J Cancer 2021; 12(17):5268-5274. doi:10.7150/jca.60014 This issue
1. Department of Oncology, Affiliated cancer hospital of Zhengzhou University, Henan Cancer Hospital, Zhengzhou, China 450008.
2. Department of Oncology, The first affiliated hospital of Zhengzhou University, Zhengzhou, China 450052.
3. Department of Oncology, Henan Province Hospital, Zhengzhou, China 450003.
To evaluate the clinical efficacy of continuing cetuximab vs bevacizumab plus chemotherapy crossover after first progression to cetuximab regimen in wild-type KRAS, NRAS and BRAF V600E mCRC, we conducted this prospective, open-label and randomized phase 2 trial in three cancer centers from Oct 1, 2016 to July 1, 2020. Eligibility criteria included documented progressive disease during or after first-line treatment with cetuximab regimen; second biopsy confirmed as KRAS, NRAS and BRAF V600E wild-type mCRC. Patients were randomized to arm A (cetuximab+chemo) or arm B (bevacizumab+chemo) with second-line chemotherapy crossover. The primary end point was progression free survival (PFS). Secondary end points included objective response rate (ORR), overall survival (OS) and toxicity. Tissue VEGFA, ERBB2 and MET mRNA were examined by real time RT-PCR.
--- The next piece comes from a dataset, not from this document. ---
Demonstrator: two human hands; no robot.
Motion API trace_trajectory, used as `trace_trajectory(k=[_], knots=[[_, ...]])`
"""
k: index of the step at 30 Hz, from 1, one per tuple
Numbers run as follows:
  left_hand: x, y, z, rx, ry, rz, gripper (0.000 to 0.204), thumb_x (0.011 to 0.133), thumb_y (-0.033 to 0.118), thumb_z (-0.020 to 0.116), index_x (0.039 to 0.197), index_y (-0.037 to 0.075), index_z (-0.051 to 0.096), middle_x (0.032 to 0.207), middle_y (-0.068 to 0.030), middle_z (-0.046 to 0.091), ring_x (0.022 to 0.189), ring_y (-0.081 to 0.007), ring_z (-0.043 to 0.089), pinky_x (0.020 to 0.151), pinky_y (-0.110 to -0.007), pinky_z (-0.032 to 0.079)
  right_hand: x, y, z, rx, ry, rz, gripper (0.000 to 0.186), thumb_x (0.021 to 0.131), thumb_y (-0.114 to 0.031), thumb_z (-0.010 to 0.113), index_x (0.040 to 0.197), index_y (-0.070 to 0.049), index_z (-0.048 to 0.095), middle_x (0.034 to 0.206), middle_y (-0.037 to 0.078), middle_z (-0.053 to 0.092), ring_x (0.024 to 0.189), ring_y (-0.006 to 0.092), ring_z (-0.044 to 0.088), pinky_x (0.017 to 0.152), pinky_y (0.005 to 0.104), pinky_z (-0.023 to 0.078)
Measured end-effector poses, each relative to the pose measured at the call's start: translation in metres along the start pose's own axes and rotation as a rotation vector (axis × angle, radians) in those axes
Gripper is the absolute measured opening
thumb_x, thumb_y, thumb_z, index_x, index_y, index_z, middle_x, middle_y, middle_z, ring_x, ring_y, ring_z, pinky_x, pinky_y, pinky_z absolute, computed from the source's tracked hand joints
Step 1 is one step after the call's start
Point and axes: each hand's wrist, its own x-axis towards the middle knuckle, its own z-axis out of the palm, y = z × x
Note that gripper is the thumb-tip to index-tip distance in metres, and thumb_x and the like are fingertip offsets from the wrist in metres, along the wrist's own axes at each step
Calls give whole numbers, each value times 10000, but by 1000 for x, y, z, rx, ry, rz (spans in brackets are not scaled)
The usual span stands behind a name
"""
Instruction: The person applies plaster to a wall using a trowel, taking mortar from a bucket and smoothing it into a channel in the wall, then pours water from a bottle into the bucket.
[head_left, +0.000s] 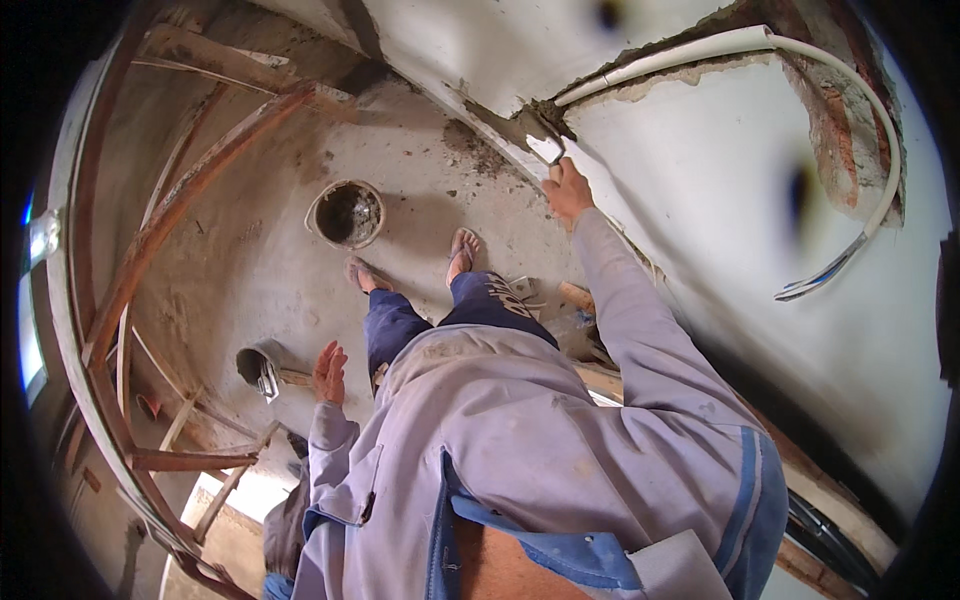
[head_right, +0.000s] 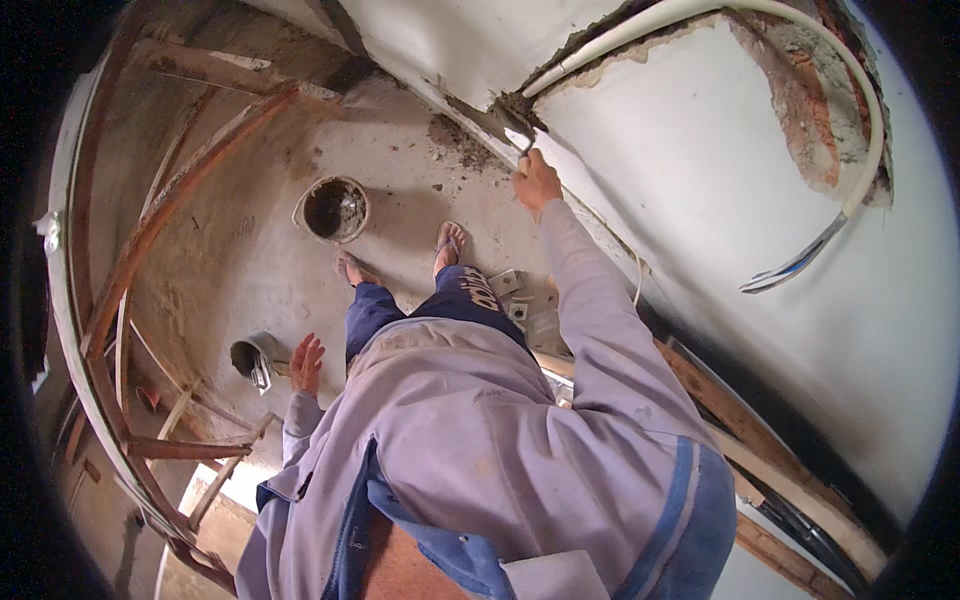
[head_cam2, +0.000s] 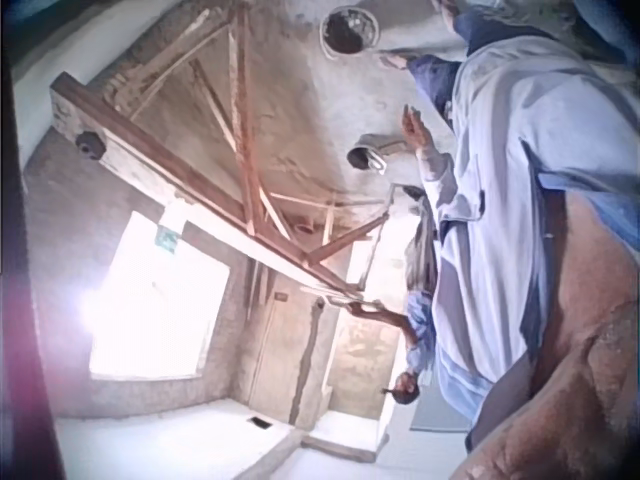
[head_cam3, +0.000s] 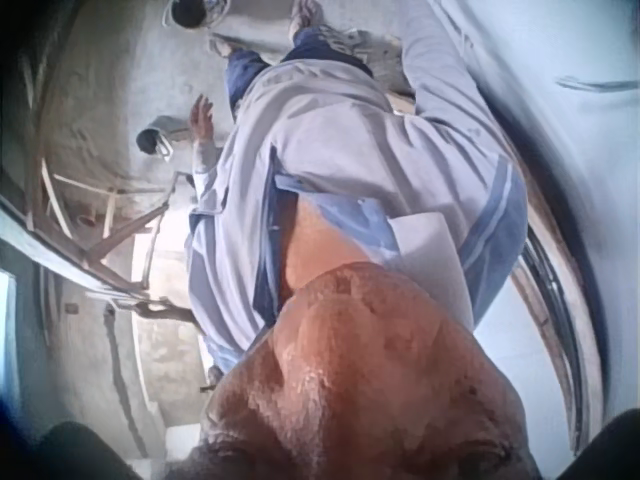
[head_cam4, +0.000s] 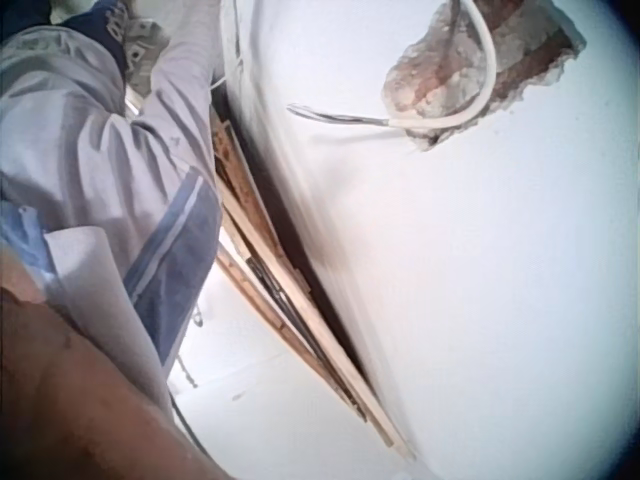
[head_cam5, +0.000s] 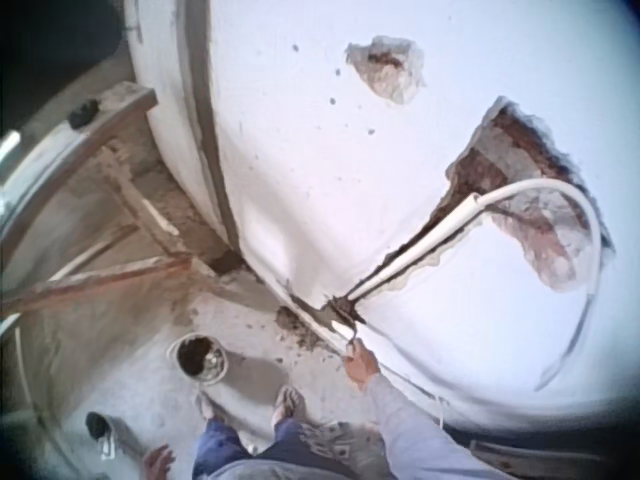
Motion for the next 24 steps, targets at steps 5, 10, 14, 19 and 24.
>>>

A total of 104 patients (53 in arm A and 51 in arm B) were enrolled. Median PFS was 7.7 months (95% CI: 6.5-8.9) for arm A and 6.3 months (95% CI: 4.5-8.1) for arm B (p=0.931). Median OS was 18.2 months (95% CI: 14.5-21.9) for arm A and 16.4 months (95% CI: 14.2-18.6) for arm B (p=0.339). The ORR was 28.3% and 19.6% in arm A and arm B (p=0.31), respectively. MET mRNA was highly expressed in the cetuximab-progressed tumors, but treatment responsiveness to cetuximab or bevacizumab in each arm was not correlated with the MET expression level. The results showed no significant difference in PFS, OS and ORR between the two arms, but a trend in favor of the cetuximab continuation plus chemotherapy crossover was examined in all end points. High expression of MET in cetuximab-progressed tumors may indicate an existence of MET-dependent tumor cell population.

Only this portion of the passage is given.